→ Task instructions: Leaving out every line before the one with "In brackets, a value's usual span", write out the rest of the records below exactly.

→ Saved entries:

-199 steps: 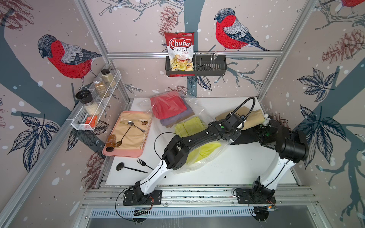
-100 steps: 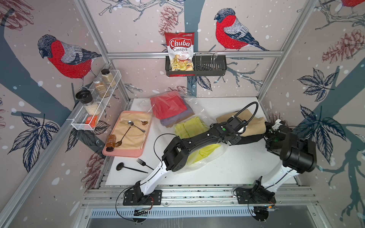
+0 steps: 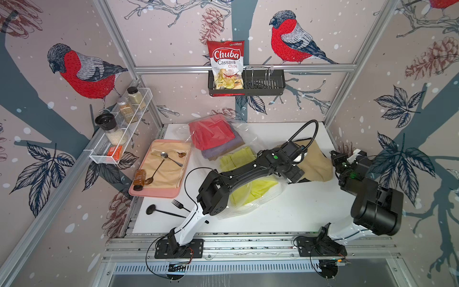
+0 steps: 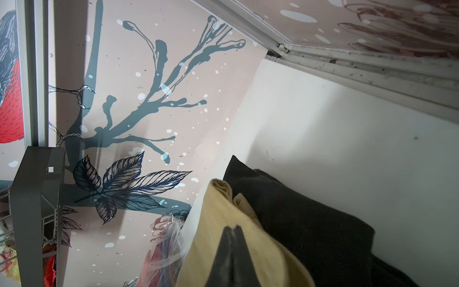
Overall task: Take the trousers out of the vacuum bag
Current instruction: Place the trousers at the center of the board.
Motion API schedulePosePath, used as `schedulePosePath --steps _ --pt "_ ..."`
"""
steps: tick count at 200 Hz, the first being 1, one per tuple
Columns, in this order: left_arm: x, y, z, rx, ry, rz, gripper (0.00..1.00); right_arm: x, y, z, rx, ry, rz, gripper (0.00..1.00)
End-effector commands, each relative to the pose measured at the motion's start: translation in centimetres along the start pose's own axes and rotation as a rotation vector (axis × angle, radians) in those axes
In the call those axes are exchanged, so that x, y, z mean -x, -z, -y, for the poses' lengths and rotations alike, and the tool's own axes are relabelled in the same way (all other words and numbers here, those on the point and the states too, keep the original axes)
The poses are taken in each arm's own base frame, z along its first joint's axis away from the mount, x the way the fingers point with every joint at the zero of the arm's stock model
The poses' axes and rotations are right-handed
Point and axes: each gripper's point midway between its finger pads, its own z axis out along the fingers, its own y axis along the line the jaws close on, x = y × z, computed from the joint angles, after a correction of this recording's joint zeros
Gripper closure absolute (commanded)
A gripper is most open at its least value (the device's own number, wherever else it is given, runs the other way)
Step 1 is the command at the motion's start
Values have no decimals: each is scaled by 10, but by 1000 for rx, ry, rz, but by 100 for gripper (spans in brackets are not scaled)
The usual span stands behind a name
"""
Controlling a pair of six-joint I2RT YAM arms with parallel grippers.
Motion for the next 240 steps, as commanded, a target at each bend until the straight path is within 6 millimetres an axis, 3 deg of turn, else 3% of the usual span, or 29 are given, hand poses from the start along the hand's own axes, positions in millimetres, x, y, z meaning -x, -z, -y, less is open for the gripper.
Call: schedulePosePath --steps 1,51,78,116,158,201,240 --pt "3 15 2 -85 84 14 3 -5 4 -8 -2 66 -20 97" --pt "7 22 -44 -226 391 83 2 -61 16 -43 1 202 -170 86" --pt "10 28 -75 -250 493 166 2 -85 34 -51 4 212 -209 68" --pt "10 16 -112 -287 617 207 2 -119 64 -61 10 214 -254 46" --pt "21 -9 -119 -341 680 203 3 -159 89 -55 -10 155 -334 34" --pt "5 -21 -131 -266 742 169 2 -178 108 -58 -20 146 -385 29" --pt "-7 -29 -134 -249 788 132 2 -201 118 -45 -49 103 -429 25"
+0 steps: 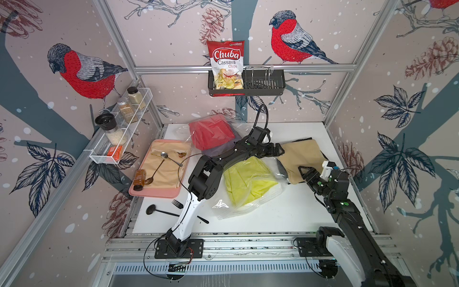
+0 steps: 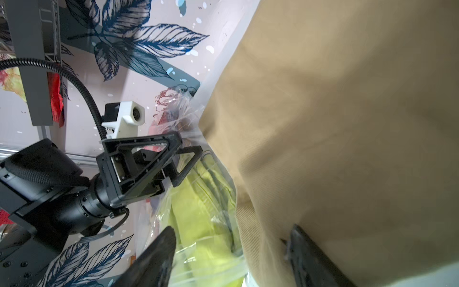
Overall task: Take the trousers out of the vacuum bag
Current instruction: Place the trousers at the center of the board.
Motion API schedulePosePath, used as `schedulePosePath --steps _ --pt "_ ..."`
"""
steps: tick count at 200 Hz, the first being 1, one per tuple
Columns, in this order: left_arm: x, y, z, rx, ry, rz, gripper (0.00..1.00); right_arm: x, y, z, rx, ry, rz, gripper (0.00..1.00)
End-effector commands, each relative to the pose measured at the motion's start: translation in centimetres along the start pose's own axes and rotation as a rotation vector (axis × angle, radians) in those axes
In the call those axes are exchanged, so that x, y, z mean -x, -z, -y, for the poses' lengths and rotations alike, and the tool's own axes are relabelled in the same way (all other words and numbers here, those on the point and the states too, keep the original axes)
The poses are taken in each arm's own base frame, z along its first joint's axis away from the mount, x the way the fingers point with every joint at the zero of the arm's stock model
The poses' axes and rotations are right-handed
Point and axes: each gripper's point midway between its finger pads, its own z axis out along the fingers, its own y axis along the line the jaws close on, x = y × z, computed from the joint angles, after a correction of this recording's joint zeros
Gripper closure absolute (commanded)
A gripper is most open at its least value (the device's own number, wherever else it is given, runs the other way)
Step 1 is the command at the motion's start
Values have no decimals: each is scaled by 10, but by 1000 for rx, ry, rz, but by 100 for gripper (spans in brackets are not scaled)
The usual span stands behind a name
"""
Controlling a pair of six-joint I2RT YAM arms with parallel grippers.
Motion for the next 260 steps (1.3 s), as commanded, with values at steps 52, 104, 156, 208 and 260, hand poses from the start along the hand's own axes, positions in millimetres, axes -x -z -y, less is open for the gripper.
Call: schedulePosePath --steps 52,104,156,208,260 --pt "-1 -14 -7 -28 72 -3 3 -34 3 22 -85 -112 -37 24" --pt "0 -21 -2 -79 95 -3 3 -58 3 29 -62 -169 -79 24" --pt "1 -25 -2 -99 116 4 6 -47 -4 25 -28 -158 -15 24" --pt "5 -31 1 -132 137 24 15 -35 -18 19 -19 -136 -2 30" --pt "11 -37 4 -167 153 39 45 -28 -24 17 -12 -143 25 51"
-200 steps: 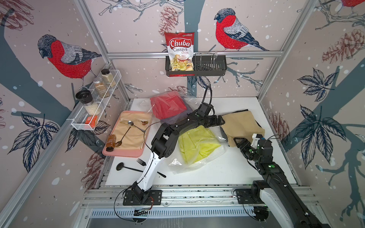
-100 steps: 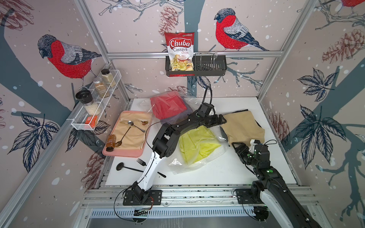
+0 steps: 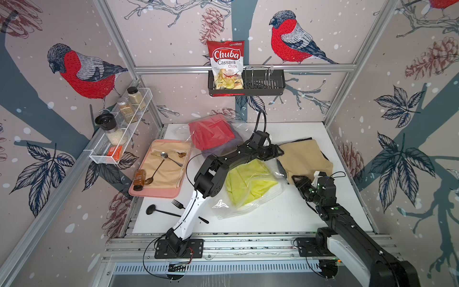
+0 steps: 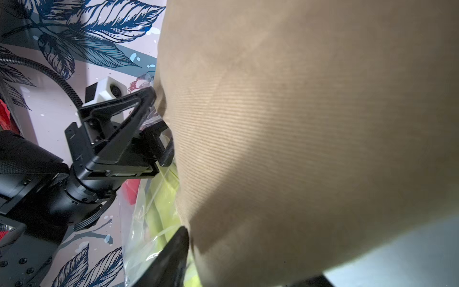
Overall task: Take the trousers out of the vacuum bag
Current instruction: Place the trousers at the center of the board.
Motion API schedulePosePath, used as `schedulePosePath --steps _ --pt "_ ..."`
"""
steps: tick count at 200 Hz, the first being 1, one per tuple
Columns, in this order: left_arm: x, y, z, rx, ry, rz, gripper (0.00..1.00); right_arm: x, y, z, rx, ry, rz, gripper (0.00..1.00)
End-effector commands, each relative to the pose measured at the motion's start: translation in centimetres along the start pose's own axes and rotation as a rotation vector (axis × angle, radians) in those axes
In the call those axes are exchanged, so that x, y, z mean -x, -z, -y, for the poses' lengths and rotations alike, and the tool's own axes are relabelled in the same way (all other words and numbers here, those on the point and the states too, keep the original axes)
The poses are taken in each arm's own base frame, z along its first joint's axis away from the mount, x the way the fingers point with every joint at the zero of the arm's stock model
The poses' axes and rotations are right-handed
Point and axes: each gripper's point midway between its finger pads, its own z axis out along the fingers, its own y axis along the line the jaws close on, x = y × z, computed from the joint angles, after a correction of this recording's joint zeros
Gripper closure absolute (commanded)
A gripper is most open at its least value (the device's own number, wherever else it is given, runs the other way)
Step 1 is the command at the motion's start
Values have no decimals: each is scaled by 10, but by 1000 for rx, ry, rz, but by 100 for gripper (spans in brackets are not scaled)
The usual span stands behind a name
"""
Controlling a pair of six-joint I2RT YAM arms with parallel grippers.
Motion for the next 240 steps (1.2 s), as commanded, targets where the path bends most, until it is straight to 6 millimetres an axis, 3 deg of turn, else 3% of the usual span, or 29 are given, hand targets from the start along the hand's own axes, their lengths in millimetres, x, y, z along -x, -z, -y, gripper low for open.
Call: schedulePosePath --steps 1,32,72,131,144,163,178,189,198,211,224,233,240 --pt "11 0 18 -68 -21 31 46 13 -1 -17 57 7 52 52" --pt "22 5 32 -79 -46 54 66 17 -2 -33 121 -10 50 67" --pt "42 13 48 -80 -82 89 79 29 2 -48 230 -82 55 81" --pt "52 7 52 -85 -95 88 82 46 15 -63 386 -175 41 87" --pt "49 7 52 -85 -97 72 74 47 16 -65 387 -170 28 87" --pt "43 13 47 -49 -104 65 55 50 17 -65 387 -173 27 87" --pt "38 20 39 -32 -93 76 28 54 19 -65 397 -186 42 87" --pt "34 27 37 -33 -84 81 14 57 20 -65 403 -190 51 88" --pt "32 32 35 -28 -78 92 8 59 20 -65 403 -195 54 88" --pt "27 39 33 -24 -68 104 6 62 21 -67 412 -198 59 88" --pt "21 46 30 -24 -52 114 16 63 21 -67 411 -201 57 88" --pt "17 50 25 -15 -42 127 36 64 21 -67 411 -200 57 88" --pt "14 51 21 -11 -33 131 45 64 20 -67 409 -201 56 88"
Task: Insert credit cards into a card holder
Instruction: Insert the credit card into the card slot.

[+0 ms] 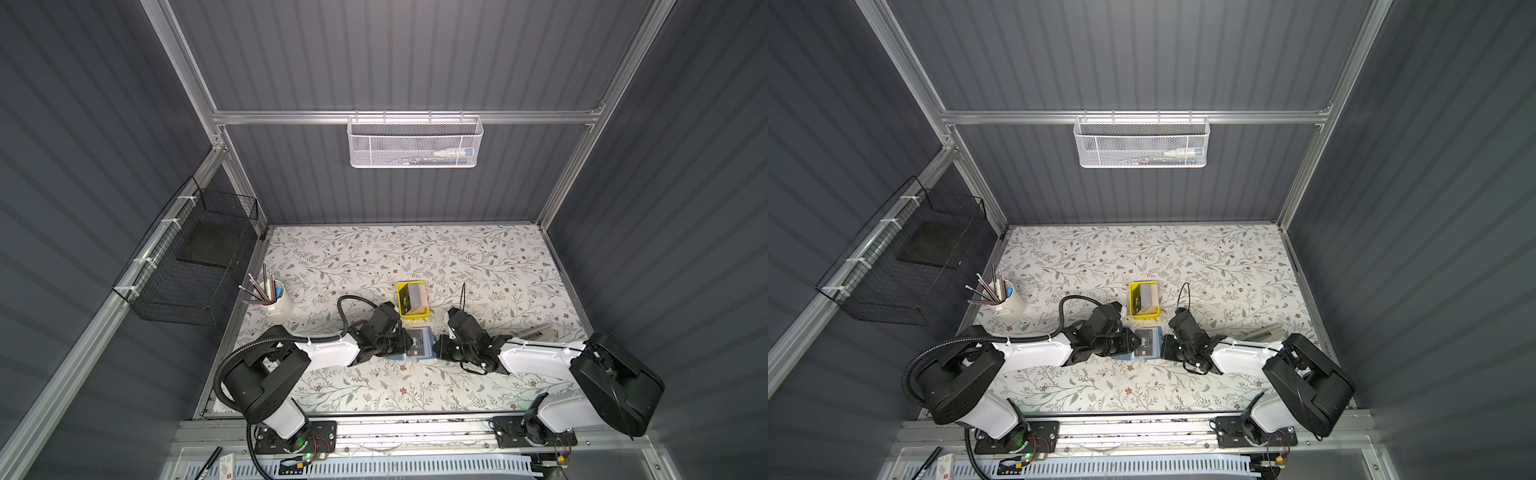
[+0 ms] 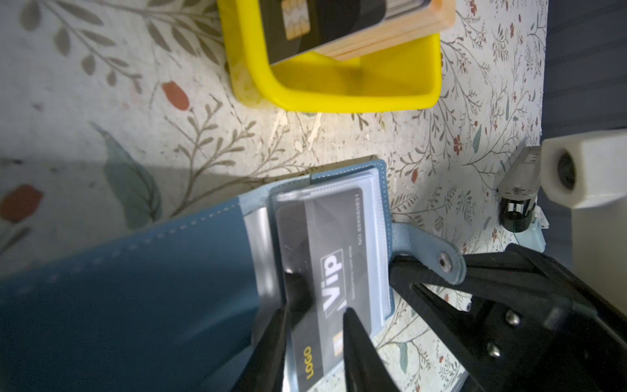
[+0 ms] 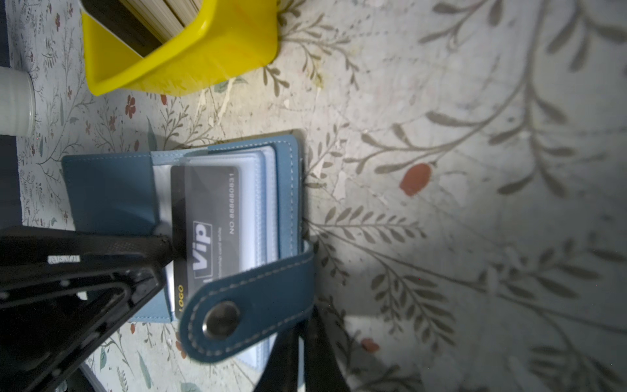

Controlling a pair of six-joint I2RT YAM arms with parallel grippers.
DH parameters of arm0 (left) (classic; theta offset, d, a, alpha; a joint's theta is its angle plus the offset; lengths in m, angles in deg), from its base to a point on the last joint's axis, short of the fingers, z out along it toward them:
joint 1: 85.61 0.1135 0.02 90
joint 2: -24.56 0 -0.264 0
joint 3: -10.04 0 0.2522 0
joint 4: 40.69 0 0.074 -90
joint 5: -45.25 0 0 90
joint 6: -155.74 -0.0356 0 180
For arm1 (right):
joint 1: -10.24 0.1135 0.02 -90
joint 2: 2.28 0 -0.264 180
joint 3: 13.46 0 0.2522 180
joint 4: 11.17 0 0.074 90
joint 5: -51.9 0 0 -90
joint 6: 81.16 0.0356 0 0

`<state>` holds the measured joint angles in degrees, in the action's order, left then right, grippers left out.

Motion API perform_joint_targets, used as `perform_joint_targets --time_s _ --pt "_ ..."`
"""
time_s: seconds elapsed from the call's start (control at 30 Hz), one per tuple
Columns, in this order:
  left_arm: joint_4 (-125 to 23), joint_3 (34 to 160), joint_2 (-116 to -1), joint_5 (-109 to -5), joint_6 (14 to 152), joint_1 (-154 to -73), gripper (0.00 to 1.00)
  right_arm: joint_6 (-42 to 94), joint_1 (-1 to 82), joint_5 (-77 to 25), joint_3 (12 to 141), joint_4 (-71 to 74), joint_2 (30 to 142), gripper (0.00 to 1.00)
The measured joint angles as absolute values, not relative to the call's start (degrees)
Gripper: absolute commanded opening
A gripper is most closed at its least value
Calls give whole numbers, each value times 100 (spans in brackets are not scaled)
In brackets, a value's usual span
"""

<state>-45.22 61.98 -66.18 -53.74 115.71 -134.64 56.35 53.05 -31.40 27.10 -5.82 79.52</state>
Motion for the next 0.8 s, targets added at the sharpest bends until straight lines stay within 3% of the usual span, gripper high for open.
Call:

→ Solution:
In brackets, a value's usual span
"""

<state>-45.22 61.98 -66.18 -53.74 115.71 -134.64 56.35 53.05 -31.40 27.10 -5.82 79.52</state>
Motion for the next 0.8 s, targets added at the sharpest bends until straight lines stay within 3% of the usual span, gripper high for open.
Call:

This exercise is finished.